Bifunctional modified biopolymer for highly efficient and stable perovskite solar cells and modules

Abstract

Perovskite solar cells are promising and competitive candidates for future photovoltaic technologies. However, the fabrication of high-quality, efficient, large-area perovskite solar cell modules (PSCMs) is still one of the most significant challenges for future commercialization. In this study, we introduce a sulfonic acid group into poly-l-lysine (PLL) via a one-step ring-opening reaction, and the modified PLL with a sulfonic acid group (PLLS) is expected to synergistically modify the interface between the TiO2 and perovskite layers.
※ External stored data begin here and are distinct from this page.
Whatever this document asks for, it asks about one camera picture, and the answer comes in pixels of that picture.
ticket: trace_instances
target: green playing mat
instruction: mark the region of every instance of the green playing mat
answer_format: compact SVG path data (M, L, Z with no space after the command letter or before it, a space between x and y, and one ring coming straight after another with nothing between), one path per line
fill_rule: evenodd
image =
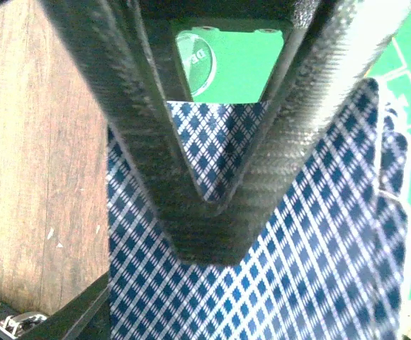
M195 28L180 33L177 44L195 101L250 103L259 100L283 38L279 31L230 33ZM411 16L370 75L387 81L407 112L411 134Z
The sulfonic acid group in PLLS can modify the electron transport layer by inactivating the under-coordinated titanium (Ti) ion, which reduces the oxygen vacancies and defects on the surface of the TiO2 film and increases the conductivity. In addition, amine groups can passivate deep-level defects on the surface of perovskite to reduce non-radiative recombination. The power conversion efficiency (PCE) of a unit device (0.14 cm2) is increased from 20.60 % to 22.98 % after PLLS modification. The unencapsulated device retained ∼ 80 % of its initial efficiency after 960 h in ambient air with humidity of approximately 10 %. Moreover, the PSCMs achieved a PCE of 20.07 % (with a notable fill factor of 76.75 %) over an active area of 33 cm2 and showed excellent operating stability.